Task description —
Your answer should consist of each line from the data below that contains "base".
═════ Dataset section
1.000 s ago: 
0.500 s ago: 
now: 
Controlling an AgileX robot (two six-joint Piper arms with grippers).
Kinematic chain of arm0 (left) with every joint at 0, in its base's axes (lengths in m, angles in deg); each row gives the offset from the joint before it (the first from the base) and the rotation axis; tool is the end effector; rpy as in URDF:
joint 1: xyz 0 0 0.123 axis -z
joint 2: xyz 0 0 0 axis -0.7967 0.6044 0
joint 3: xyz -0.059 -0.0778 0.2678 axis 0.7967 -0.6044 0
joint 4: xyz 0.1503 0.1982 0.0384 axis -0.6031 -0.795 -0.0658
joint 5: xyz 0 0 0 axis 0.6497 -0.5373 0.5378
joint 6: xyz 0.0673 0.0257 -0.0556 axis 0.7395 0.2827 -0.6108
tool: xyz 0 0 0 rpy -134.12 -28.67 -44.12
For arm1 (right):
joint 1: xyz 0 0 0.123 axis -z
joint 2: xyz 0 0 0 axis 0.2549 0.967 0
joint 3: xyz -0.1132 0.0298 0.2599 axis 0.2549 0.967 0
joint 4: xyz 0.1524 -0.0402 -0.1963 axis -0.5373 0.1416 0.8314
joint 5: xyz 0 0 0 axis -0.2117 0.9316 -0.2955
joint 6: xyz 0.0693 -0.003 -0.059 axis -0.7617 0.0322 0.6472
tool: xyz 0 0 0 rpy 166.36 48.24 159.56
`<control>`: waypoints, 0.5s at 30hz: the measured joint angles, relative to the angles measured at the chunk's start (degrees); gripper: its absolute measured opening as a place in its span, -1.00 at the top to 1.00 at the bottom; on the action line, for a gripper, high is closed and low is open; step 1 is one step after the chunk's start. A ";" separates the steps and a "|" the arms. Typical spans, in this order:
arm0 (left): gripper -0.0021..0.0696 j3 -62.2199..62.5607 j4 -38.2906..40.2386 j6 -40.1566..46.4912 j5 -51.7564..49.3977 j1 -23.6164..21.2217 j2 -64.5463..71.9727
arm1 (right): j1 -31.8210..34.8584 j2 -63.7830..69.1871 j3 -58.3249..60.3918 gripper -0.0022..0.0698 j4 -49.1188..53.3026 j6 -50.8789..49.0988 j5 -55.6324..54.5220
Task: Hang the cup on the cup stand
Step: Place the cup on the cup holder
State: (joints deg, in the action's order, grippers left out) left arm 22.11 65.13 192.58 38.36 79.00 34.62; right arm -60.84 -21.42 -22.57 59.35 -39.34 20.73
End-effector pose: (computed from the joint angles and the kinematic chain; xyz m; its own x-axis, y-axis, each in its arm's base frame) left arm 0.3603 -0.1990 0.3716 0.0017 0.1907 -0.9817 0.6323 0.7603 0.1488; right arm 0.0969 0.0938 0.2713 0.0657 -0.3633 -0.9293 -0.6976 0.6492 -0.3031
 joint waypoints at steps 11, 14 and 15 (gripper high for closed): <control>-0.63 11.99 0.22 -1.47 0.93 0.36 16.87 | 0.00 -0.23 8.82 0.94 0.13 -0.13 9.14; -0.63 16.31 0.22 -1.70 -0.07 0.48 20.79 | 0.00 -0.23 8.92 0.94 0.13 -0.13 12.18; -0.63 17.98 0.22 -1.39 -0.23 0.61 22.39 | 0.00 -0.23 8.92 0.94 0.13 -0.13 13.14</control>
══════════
Result for this exercise —
Kinematic chain of arm0 (left) with every joint at 0, in its base's axes (lengths in m, angles in deg); each row gives the offset from the joint before it (the first from the base) and the rotation axis; tool is the end effector; rpy as in URDF:
End-effector pose: (computed from the joint angles and the kinematic chain; xyz m; its own x-axis, y-axis, each in its arm's base frame) left arm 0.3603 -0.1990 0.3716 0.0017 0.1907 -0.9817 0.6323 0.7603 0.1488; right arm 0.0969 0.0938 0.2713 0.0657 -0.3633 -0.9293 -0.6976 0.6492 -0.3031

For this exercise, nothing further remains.